Using the data below, output a verbatim copy of the lines between the one holding "(356, 197) = (260, 145)" and the one holding "How high above the floor is the lens? 187", inclusive, without any pictures.

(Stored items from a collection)
□ □ □ □ □
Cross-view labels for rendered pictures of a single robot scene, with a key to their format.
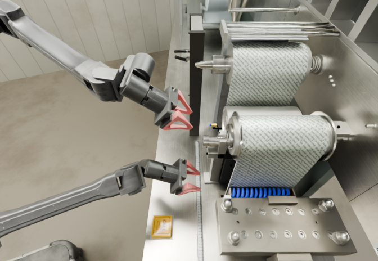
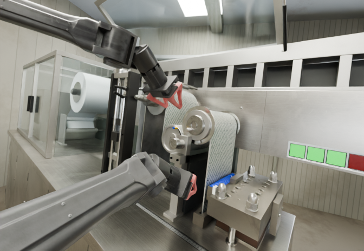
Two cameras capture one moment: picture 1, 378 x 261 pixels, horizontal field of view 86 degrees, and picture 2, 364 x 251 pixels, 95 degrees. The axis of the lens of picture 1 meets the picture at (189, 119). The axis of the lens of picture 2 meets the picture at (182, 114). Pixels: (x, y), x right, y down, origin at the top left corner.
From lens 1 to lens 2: 0.59 m
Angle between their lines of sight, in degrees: 64
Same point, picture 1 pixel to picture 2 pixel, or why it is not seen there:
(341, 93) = (215, 109)
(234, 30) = not seen: hidden behind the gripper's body
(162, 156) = (99, 227)
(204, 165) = (156, 210)
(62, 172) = not seen: outside the picture
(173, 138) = not seen: hidden behind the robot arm
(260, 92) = (181, 116)
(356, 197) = (260, 145)
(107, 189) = (140, 173)
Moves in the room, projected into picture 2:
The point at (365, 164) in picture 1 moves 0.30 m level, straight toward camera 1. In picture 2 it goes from (251, 126) to (275, 132)
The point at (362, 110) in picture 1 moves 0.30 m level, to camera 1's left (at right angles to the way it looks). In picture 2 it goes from (231, 106) to (202, 99)
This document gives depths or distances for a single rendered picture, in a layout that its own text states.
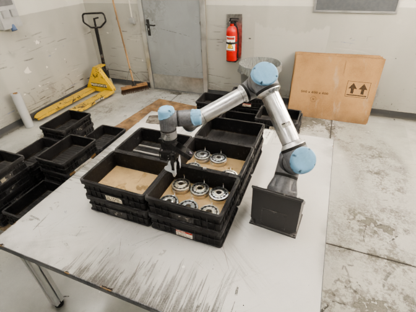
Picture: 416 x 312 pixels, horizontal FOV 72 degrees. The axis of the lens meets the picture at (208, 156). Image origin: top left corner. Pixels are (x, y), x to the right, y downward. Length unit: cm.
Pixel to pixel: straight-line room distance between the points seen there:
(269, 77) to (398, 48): 308
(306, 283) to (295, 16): 341
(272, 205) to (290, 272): 30
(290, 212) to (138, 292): 77
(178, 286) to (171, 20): 397
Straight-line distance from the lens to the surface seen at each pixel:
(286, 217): 147
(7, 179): 275
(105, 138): 311
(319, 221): 166
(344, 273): 239
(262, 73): 135
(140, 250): 152
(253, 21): 430
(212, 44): 454
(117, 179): 175
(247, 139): 199
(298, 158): 131
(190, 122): 130
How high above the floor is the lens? 187
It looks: 35 degrees down
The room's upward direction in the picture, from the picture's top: 3 degrees counter-clockwise
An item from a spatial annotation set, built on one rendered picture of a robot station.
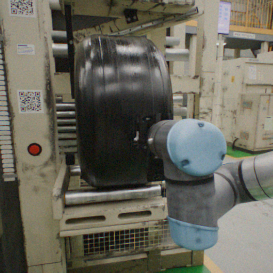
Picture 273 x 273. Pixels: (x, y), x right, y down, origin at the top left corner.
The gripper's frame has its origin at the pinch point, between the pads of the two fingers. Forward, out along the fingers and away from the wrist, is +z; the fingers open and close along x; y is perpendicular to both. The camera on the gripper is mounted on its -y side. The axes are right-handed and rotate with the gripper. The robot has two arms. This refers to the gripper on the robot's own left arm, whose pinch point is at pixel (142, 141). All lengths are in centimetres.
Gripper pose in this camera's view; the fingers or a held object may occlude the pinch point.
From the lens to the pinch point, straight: 65.0
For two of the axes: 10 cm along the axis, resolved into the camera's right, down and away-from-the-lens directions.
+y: -0.2, -10.0, -0.8
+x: -9.8, 0.4, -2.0
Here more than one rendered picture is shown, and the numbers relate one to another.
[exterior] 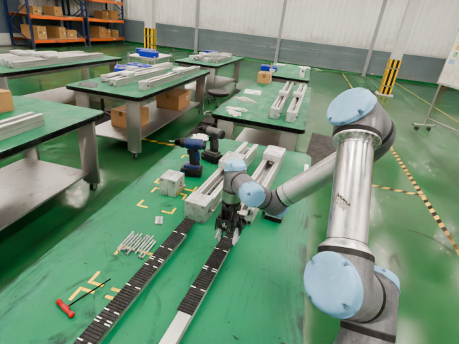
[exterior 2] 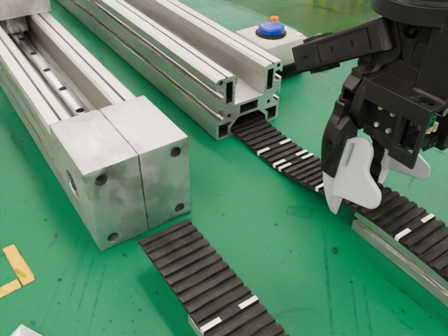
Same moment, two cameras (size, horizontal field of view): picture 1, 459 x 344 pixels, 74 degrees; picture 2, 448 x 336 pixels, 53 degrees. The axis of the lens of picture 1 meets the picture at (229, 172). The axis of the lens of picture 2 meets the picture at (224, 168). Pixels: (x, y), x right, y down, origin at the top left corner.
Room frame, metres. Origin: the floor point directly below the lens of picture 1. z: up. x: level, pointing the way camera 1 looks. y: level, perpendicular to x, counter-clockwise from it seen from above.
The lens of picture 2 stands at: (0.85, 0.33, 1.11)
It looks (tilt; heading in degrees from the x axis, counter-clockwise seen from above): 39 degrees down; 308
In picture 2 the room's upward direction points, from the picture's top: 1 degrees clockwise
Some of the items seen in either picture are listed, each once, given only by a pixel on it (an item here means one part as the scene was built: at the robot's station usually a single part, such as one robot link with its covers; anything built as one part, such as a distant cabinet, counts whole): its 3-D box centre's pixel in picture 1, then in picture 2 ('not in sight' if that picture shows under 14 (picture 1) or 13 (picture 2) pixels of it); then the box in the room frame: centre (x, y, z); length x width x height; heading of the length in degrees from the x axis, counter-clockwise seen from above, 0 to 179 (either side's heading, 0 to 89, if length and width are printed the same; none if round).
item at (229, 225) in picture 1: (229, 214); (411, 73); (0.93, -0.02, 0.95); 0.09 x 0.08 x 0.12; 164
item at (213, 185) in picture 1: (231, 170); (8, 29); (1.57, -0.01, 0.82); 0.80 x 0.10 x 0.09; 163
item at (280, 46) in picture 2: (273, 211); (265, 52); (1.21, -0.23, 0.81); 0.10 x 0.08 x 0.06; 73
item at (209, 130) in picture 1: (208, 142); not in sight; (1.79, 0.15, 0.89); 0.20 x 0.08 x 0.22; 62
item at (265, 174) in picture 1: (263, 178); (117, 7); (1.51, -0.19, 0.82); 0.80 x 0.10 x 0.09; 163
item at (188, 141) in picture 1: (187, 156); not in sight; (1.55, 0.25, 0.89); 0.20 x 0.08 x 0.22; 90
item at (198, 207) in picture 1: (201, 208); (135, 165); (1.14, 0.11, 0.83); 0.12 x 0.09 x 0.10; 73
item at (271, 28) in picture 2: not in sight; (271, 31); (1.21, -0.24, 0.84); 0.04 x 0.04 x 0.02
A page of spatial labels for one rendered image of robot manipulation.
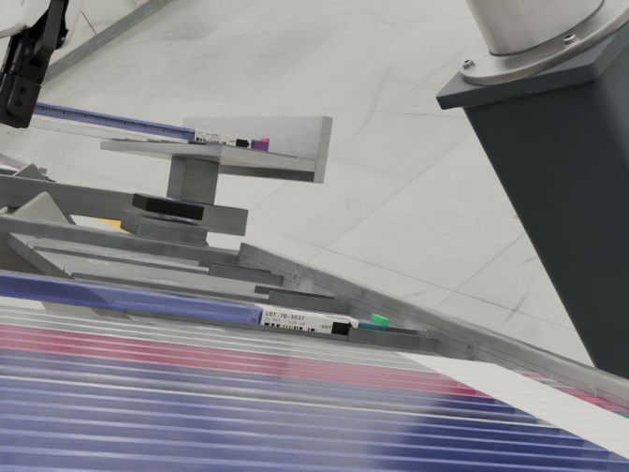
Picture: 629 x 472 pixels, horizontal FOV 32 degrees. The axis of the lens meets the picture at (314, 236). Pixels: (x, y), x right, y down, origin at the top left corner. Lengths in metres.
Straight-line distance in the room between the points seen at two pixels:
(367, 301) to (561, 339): 1.26
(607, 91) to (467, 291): 1.25
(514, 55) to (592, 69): 0.10
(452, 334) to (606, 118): 0.45
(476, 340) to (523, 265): 1.62
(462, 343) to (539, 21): 0.49
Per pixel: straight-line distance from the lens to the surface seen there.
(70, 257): 0.76
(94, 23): 8.53
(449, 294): 2.26
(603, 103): 1.03
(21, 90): 0.97
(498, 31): 1.06
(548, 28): 1.05
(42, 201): 1.08
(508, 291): 2.16
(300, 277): 0.80
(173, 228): 0.89
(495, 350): 0.59
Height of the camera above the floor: 1.04
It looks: 21 degrees down
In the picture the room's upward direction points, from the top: 31 degrees counter-clockwise
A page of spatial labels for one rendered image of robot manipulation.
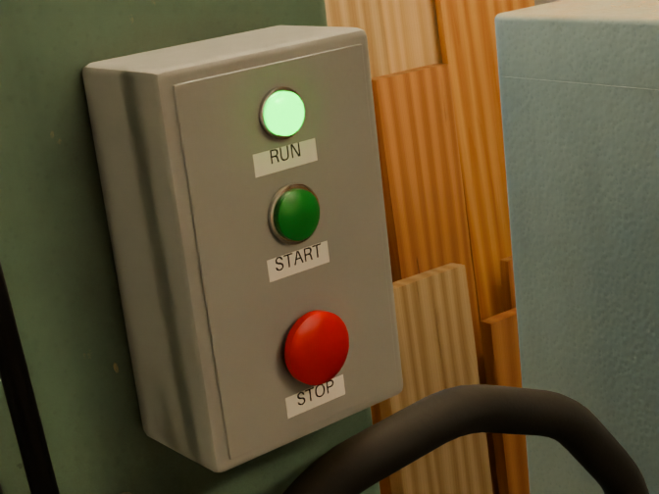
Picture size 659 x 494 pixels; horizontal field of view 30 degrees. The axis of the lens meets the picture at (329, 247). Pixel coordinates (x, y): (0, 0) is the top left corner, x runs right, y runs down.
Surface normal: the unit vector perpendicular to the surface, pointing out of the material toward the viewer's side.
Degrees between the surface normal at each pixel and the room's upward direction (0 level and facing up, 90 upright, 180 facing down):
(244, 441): 90
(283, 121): 92
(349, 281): 90
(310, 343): 84
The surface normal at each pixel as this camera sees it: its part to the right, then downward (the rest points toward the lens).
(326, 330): 0.62, 0.00
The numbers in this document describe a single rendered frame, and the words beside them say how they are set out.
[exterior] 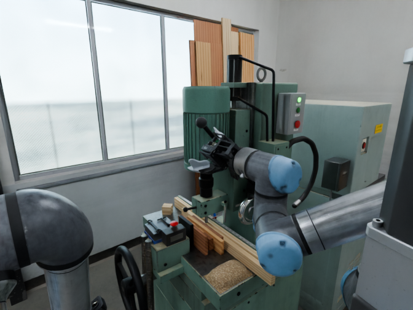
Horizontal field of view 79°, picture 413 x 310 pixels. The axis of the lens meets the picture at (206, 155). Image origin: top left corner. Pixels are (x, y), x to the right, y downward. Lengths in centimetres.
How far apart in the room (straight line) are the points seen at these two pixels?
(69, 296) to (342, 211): 52
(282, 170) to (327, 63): 272
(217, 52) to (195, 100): 184
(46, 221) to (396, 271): 43
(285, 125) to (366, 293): 80
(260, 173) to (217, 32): 229
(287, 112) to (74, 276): 84
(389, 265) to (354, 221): 20
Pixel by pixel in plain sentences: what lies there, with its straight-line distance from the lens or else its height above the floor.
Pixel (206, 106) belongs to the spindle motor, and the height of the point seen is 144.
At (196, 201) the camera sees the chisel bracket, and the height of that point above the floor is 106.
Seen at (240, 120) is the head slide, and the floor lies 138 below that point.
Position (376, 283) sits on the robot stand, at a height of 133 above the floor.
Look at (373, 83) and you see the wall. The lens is 301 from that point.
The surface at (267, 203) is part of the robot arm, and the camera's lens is 58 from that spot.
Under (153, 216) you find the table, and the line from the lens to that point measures 127.
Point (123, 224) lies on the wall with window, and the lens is 251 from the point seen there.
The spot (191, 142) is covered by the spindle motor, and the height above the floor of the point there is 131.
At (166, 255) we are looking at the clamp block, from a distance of 96.
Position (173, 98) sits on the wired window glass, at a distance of 254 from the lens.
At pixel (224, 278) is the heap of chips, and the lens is 87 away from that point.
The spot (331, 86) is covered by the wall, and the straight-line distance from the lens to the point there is 316.
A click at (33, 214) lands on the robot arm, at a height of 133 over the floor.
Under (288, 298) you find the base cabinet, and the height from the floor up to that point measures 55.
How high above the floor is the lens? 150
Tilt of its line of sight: 15 degrees down
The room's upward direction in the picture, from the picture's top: straight up
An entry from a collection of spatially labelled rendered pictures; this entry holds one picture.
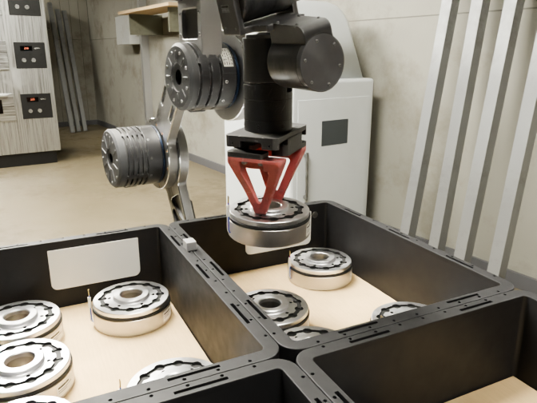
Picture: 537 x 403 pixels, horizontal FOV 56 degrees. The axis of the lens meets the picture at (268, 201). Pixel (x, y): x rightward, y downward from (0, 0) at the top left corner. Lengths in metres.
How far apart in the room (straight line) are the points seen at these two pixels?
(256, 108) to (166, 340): 0.31
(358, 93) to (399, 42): 0.41
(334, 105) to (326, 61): 2.48
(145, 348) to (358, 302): 0.31
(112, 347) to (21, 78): 5.44
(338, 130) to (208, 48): 2.03
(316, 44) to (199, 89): 0.59
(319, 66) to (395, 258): 0.35
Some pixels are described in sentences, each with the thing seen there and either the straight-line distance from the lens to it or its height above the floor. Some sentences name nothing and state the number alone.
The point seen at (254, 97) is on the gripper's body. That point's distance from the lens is 0.58.
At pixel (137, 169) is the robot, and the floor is 0.86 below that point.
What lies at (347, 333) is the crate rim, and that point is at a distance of 0.50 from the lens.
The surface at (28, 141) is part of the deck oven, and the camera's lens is 6.09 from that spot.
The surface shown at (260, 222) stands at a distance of 0.59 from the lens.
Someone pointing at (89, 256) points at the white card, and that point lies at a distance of 0.78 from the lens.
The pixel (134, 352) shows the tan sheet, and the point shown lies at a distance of 0.67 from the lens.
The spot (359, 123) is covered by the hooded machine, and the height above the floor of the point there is 0.77.
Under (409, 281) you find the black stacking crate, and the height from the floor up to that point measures 0.87.
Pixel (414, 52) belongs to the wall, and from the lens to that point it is 3.24.
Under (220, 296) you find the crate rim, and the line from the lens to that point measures 0.56.
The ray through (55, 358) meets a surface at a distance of 0.63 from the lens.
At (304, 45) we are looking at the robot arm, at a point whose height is 1.19.
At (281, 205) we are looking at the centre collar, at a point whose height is 1.00.
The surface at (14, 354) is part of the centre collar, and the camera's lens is 0.64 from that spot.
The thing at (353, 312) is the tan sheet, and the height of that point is 0.83.
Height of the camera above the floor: 1.18
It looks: 16 degrees down
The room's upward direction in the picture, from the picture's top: straight up
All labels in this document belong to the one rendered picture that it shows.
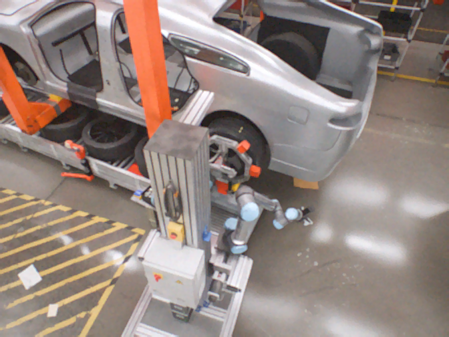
□ □ □ □ □
FINISHED EXERCISE →
(356, 197) = (260, 145)
(107, 189) = (140, 173)
Moves in the room, projected into picture 2:
The point at (365, 164) in picture 1 moves 0.30 m level, straight toward camera 1. In picture 2 it goes from (251, 126) to (275, 132)
The point at (362, 110) in picture 1 moves 0.30 m level, to camera 1's left (at right angles to the way it looks). In picture 2 it goes from (231, 106) to (202, 99)
This document gives depths or distances for a single rendered picture, in a layout that its own text states.
Picture: 416 x 312 pixels, horizontal FOV 72 degrees. The axis of the lens meets the picture at (208, 156). Image origin: top left corner. Pixels are (x, y), x to the right, y downward. Length unit: cm.
Pixel to pixel: straight-line room distance between the points seen there:
(269, 77) to (398, 48): 308
(306, 283) to (295, 16): 341
(272, 205) to (290, 272): 30
(290, 212) to (138, 292): 77
(178, 286) to (171, 20): 397
Straight-line distance from the lens to the surface seen at each pixel:
(286, 217): 147
(7, 179): 275
(105, 138): 311
(319, 221): 166
(344, 273): 239
(262, 73): 135
(140, 250): 152
(253, 21): 430
(212, 44): 454
(117, 179): 175
(247, 139): 199
(298, 158): 131
(190, 122): 130
How high above the floor is the lens? 187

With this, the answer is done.